Gaara's sand Tank Amatersau, The Raikage's taijutsu and Madara's susanoo swords


But Gian is piercing through?



Kakauzu has nothing on Gaara, It'd be hard pressed to say that he beats any of the five kage


----------



## Icegaze (May 13, 2016)

TensaXZangetsu said:


> Gaara's sand Tank Amatersau, The Raikage's taijutsu and Madara's susanoo swords
> 
> 
> But Gian is piercing through?
> ...



None of those have the piercing power of gian 
Even 4 finger nikute could pierce through 

Gaara sand never tanked Amaterasu but Enton not that it matters entirely different type of damage of begin with 

Gaara sand in all those cases would not have been weakened by water to start with

Reactions: Agree 1


----------



## Finalbeta (May 13, 2016)

Gaara should tank his attacks and win


----------



## Icegaze (May 13, 2016)

Not tanking attacks with wet sand 
Which will be slower and weaker and would just conduct gian

Reactions: Agree 1


----------



## ARGUS (May 13, 2016)

-- suitons get dodged, raitons get dodged no diff 

 -- everything else gets tanked 

 -- sand restrains Kakuzu and he gets crushed. Time after time. And No he's not Dodging them 

gaara wins this


----------



## Icegaze (May 13, 2016)

Dodged ?? 
With what speed ? Gaara has zero movement feats 
Lolz the guy a very stationary fighter 

Gaara can't crush domu no feats or hype or implication of doing so

Reactions: Agree 1


----------



## Skywalker (May 13, 2016)

Gaara wins, Kakuzus elemental blasts are neat and all, but Gaara is still burying his ass.


----------



## Ryuzaki (May 13, 2016)

This is truly 50/50, I think Gaara would lose but only due to the fact that Kakuzu can just harden himself from damage and use the properteries of tendrils to climb out of any sand-based coffin Gaara fashions. There's also the fact that Kakuzu can fly to. The advantages are all in Kakuzu's favor in more of a 60/40 nature.

Reactions: Agree 1


----------



## Bonly (May 13, 2016)

Gaara grinds up enough sand to bury Kakuzu and either crush him or seal him

Reactions: Dislike 1


----------



## Ashi (May 13, 2016)

Icegaze said:


> None of those have the piercing power of gian
> Even 4 finger nikute could pierce through



Who says Gian is stronger than the Nukite?

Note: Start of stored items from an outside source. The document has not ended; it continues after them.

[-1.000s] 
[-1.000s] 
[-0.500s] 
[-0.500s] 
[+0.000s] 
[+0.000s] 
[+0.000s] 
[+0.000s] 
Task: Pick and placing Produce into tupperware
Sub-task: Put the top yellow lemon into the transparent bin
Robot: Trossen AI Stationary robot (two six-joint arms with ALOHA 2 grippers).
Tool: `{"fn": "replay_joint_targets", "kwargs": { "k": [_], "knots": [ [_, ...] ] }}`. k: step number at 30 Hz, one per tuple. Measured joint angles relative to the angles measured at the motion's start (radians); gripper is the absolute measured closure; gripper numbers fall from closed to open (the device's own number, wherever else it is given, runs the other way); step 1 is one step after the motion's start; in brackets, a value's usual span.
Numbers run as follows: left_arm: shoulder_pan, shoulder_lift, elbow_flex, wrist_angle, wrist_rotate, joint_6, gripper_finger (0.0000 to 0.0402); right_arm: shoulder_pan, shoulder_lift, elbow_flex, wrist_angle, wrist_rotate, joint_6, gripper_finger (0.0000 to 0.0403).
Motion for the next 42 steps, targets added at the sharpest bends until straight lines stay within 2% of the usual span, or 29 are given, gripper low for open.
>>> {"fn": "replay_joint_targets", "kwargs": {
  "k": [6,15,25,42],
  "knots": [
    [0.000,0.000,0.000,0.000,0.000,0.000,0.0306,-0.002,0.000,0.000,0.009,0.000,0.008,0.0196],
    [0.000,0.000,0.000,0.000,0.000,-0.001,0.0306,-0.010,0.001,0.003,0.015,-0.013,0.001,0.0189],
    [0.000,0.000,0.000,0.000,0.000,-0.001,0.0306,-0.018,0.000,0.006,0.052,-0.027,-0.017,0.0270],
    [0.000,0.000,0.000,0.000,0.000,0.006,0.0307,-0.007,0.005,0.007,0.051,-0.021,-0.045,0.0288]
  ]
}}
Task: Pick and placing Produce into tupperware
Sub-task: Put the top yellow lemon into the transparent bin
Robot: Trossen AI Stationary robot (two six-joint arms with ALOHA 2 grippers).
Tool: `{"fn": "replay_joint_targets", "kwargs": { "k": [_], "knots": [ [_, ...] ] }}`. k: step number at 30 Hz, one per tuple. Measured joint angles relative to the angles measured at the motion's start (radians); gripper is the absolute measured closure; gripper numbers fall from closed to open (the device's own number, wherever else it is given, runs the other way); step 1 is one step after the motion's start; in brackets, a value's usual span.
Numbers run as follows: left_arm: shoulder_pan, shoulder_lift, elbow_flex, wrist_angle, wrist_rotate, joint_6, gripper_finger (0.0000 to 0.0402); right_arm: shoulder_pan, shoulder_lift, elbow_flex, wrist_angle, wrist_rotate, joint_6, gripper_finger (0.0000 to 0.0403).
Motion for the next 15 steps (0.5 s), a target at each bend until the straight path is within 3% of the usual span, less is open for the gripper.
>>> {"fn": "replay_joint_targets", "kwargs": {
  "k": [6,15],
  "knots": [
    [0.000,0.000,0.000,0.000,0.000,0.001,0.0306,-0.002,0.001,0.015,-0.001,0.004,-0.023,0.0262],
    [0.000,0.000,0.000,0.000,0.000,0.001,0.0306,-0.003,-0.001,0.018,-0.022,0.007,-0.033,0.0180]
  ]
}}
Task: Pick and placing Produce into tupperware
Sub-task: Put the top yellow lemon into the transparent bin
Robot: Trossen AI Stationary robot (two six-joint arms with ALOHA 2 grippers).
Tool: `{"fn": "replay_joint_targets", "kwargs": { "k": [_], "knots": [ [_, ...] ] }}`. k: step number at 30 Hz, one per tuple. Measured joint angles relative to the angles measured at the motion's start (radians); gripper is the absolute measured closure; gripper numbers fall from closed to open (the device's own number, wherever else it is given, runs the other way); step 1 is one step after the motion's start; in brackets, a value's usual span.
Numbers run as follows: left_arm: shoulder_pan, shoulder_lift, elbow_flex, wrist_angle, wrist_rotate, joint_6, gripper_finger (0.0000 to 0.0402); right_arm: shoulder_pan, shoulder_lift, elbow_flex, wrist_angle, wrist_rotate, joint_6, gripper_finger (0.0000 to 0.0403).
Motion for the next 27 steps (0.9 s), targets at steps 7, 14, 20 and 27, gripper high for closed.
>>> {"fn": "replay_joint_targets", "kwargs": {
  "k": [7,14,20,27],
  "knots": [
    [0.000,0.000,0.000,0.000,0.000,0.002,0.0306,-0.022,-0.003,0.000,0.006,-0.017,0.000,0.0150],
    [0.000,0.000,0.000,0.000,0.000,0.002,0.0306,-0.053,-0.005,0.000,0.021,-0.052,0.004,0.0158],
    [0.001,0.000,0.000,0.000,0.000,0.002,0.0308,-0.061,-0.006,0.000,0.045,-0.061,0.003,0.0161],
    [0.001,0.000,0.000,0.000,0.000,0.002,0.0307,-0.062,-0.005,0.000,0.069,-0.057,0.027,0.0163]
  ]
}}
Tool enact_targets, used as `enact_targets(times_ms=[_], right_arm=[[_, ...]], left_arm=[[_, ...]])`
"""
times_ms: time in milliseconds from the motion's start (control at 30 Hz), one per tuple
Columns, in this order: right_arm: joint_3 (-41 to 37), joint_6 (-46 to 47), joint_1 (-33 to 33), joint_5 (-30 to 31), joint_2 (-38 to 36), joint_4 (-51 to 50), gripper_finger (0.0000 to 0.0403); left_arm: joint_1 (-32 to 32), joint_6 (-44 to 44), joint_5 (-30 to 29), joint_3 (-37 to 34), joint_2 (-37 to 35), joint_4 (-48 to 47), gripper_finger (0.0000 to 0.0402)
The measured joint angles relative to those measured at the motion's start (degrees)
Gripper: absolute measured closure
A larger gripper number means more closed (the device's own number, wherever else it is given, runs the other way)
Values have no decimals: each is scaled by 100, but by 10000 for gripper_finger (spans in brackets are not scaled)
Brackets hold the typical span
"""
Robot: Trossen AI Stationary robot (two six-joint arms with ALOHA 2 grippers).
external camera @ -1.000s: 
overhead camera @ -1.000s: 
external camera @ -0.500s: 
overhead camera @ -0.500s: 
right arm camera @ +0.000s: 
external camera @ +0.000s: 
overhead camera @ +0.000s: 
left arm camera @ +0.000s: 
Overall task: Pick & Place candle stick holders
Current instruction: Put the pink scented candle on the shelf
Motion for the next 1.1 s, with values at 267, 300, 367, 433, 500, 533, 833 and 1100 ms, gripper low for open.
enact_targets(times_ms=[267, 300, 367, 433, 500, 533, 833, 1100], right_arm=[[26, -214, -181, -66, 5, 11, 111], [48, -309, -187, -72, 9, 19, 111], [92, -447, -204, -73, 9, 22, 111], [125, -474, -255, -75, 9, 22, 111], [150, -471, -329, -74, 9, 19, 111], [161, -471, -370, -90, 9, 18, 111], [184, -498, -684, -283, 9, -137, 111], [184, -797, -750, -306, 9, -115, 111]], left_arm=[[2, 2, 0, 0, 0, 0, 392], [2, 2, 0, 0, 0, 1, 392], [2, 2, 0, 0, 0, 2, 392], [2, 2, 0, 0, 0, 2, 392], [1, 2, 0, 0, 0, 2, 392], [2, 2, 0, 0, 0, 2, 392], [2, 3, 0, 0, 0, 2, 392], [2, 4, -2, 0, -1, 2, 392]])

> Gaara sand never tanked Amaterasu but Enton not that it matters entirely different type of damage of begin with



What? Neither of these distinction were ever made in the Manga




> Gaara sand in all those cases would not have been weakened by water to start with



Who says Kakuzu suiton can weaken Gaara's sand when it was functioning just fine in Mei's water dragon


----------



## Icegaze (May 14, 2016)

The distinction was clearly made  by calling one Enton kagutchi and the other Amaterasu both techniques are even used from different eyes for those who can't even read . Couldn't be more obvious 

Gian isn't weaker than 4 finger nikute either . 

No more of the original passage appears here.